Start of Data extracts

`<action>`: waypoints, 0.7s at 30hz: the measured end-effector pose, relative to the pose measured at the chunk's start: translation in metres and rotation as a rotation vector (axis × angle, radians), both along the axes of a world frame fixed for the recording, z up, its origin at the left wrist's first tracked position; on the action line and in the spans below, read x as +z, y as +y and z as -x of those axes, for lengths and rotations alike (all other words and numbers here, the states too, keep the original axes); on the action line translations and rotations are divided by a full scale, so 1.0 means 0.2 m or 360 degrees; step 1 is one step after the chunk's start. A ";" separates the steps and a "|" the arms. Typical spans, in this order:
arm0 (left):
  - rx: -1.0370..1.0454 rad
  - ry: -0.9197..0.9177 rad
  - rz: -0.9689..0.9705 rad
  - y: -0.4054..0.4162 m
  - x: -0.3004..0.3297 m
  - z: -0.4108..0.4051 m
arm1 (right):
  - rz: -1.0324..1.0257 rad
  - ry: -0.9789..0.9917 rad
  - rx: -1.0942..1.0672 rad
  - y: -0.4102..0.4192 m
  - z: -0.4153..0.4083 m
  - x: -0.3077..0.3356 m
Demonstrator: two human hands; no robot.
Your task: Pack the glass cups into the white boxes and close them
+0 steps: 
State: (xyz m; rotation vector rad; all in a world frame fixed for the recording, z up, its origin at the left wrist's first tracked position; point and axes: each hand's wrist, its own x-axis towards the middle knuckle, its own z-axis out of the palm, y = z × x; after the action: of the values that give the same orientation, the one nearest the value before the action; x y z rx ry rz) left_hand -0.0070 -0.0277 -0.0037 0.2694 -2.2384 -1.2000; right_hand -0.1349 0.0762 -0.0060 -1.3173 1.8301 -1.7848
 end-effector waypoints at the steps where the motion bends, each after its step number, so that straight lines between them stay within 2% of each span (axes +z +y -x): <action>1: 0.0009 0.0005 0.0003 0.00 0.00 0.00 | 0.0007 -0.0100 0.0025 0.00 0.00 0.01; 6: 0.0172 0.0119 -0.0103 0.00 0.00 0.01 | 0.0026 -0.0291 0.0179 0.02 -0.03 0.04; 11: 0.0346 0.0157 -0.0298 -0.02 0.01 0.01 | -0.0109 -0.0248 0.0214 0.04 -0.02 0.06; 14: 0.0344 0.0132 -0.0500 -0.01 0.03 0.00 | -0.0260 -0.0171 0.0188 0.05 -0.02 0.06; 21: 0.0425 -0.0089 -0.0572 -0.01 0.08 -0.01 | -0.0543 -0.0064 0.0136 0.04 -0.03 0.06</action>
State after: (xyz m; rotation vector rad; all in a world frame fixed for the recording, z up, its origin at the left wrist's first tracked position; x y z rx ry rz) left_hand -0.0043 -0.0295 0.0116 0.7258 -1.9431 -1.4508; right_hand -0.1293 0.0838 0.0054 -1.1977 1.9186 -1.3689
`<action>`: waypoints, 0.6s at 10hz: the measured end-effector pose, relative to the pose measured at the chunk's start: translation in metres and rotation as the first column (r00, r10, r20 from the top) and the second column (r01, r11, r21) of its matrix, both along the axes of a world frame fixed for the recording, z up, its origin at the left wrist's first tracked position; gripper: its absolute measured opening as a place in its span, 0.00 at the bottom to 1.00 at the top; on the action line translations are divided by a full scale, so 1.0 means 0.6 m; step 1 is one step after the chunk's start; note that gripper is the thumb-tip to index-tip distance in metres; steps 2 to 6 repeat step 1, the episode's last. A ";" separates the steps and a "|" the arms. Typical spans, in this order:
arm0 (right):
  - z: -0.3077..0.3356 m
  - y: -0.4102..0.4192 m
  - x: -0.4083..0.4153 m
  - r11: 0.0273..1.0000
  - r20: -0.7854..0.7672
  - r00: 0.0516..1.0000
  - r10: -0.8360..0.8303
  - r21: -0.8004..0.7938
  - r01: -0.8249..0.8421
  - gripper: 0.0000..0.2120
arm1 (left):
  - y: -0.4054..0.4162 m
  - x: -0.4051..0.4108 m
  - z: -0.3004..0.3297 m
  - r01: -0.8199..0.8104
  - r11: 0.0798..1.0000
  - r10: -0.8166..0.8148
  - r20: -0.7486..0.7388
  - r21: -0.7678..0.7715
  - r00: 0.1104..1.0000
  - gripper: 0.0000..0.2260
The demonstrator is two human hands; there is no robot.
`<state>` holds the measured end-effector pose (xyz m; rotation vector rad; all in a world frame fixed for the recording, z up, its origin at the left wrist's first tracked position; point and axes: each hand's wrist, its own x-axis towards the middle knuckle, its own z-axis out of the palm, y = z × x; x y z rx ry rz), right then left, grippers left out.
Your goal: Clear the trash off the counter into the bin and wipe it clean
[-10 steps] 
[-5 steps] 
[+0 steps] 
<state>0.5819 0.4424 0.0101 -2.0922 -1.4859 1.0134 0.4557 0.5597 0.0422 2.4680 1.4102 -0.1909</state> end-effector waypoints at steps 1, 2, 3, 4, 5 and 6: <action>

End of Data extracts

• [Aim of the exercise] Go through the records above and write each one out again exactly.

• [Final answer]
`<action>`: waypoints, 0.7s at 30hz: the measured end-effector pose, relative to the pose measured at the chunk's start: translation in metres and rotation as a rotation vector (axis × angle, radians), both along the axes of a world frame fixed for the recording, z up, its origin at the left wrist's first tracked position; on the action line and in the spans below, read x as +z, y as +y and z as -x of those axes, for lengths and rotations alike (all other words and numbers here, the states too, keep the original axes); on the action line translations and rotations are divided by a full scale, so 1.0 means 0.2 m or 360 degrees; step 1 is one step after the chunk's start. A ";" separates the steps and a "|" the arms. Typical spans, in this order:
arm0 (left):
  - rx: -1.0370..1.0454 rad
  - ry: -0.9197..0.9177 rad
  - rz: -0.9689..0.9705 rad
  - y: -0.4054..0.4162 m
  - x: -0.3004..0.3297 m
  - z: -0.4108..0.4051 m
arm1 (right):
  - rz: -1.0324..1.0257 rad
  - ry: -0.9789..0.9917 rad
  - rx: -1.0942..1.0672 rad
  - y: -0.4102..0.4192 m
  - z: -0.4153..0.4083 m
  - x: -0.3077..0.3356 m
Demonstrator: two human hands; no robot.
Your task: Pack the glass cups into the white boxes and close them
+0 steps: 
State: (xyz m; rotation vector rad; all in a world frame fixed for the recording, z up, its origin at the left wrist's first tracked position; point and axes: each hand's wrist, its own x-axis towards the middle knuckle, its own z-axis out of the palm, y = z × x; after the action: of the values that give the same orientation, the one nearest the value before the action; x y z rx ry rz) left_hand -0.0070 -0.0277 -0.0037 0.2694 -2.2384 -1.2000; right_hand -0.1349 0.0762 -0.0060 -1.3173 1.8301 -1.7848
 end-effector waypoints at the steps where the motion bends, each after its step number, so that straight lines between them stay within 2% of each span (axes +z +y -x): <action>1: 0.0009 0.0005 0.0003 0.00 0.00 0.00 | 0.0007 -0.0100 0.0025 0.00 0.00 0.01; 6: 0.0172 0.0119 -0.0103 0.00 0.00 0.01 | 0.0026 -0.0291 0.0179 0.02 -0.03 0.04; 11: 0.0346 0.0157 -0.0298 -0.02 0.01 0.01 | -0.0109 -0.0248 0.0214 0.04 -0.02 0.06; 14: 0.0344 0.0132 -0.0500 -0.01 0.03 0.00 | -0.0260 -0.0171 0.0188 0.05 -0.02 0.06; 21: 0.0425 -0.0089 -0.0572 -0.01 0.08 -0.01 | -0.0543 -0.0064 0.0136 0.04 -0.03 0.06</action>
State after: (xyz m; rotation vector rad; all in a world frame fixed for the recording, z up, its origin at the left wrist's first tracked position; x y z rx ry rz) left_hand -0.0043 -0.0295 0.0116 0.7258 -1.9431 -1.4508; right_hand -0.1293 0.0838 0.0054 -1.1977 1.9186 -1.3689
`<action>`: waypoints, 0.6s at 10hz: the measured end-effector pose, relative to the pose measured at the chunk's start: translation in metres and rotation as the first column (r00, r10, r20 from the top) and the second column (r01, r11, r21) of its matrix, both along the axes of a world frame fixed for the recording, z up, its origin at the left wrist's first tracked position; gripper: its absolute measured opening as a place in its span, 0.00 at the bottom to 1.00 at the top; on the action line translations are divided by a full scale, so 1.0 means 0.6 m; step 1 is one step after the chunk's start; note that gripper is the thumb-tip to index-tip distance in metres; steps 2 to 6 repeat step 1, the episode's last. A ";" separates the steps and a "|" the arms. Typical spans, in this order:
arm0 (right):
  - z: -0.3077..0.3356 m
  - y: -0.4102..0.4192 m
  - x: -0.4083..0.4153 m
  - r11: 0.0273..1.0000
  - r20: -0.7854..0.7672
  - r00: 0.0516..1.0000
  - r10: -0.8360..0.8303
  - r21: -0.8004..0.7938
  - r01: -0.8249..0.8421
  - gripper: 0.0000..0.2120
arm1 (left):
  - y: -0.4054..0.4162 m
  - x: -0.4051..0.4108 m
  - z: -0.3004..0.3297 m
  - r01: -0.8199..0.8104
  - r11: 0.0798..1.0000
  - r10: -0.8166..0.8148
  - r20: -0.7486..0.7388
  - r21: -0.7678..0.7715
  - r00: 0.1104..1.0000
  - gripper: 0.0000..0.2260
The demonstrator is two human hands; there is no robot.
`<state>` holds the measured end-effector pose (xyz m; rotation vector rad; all in a world frame fixed for the recording, z up, its origin at the left wrist's first tracked position; point and axes: each hand's wrist, its own x-axis towards the middle knuckle, its own z-axis out of the palm, y = z × x; x y z rx ry rz), right then left, grippers left out.
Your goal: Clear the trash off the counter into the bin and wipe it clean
[-10 steps] 
[-5 steps] 
[+0 steps] 
<state>0.5819 0.4424 0.0101 -2.0922 -1.4859 1.0134 0.4557 0.5597 0.0422 2.4680 1.4102 -0.1909</state> end-effector waypoints at steps 1, 2, 3, 4, 5 and 6: <action>

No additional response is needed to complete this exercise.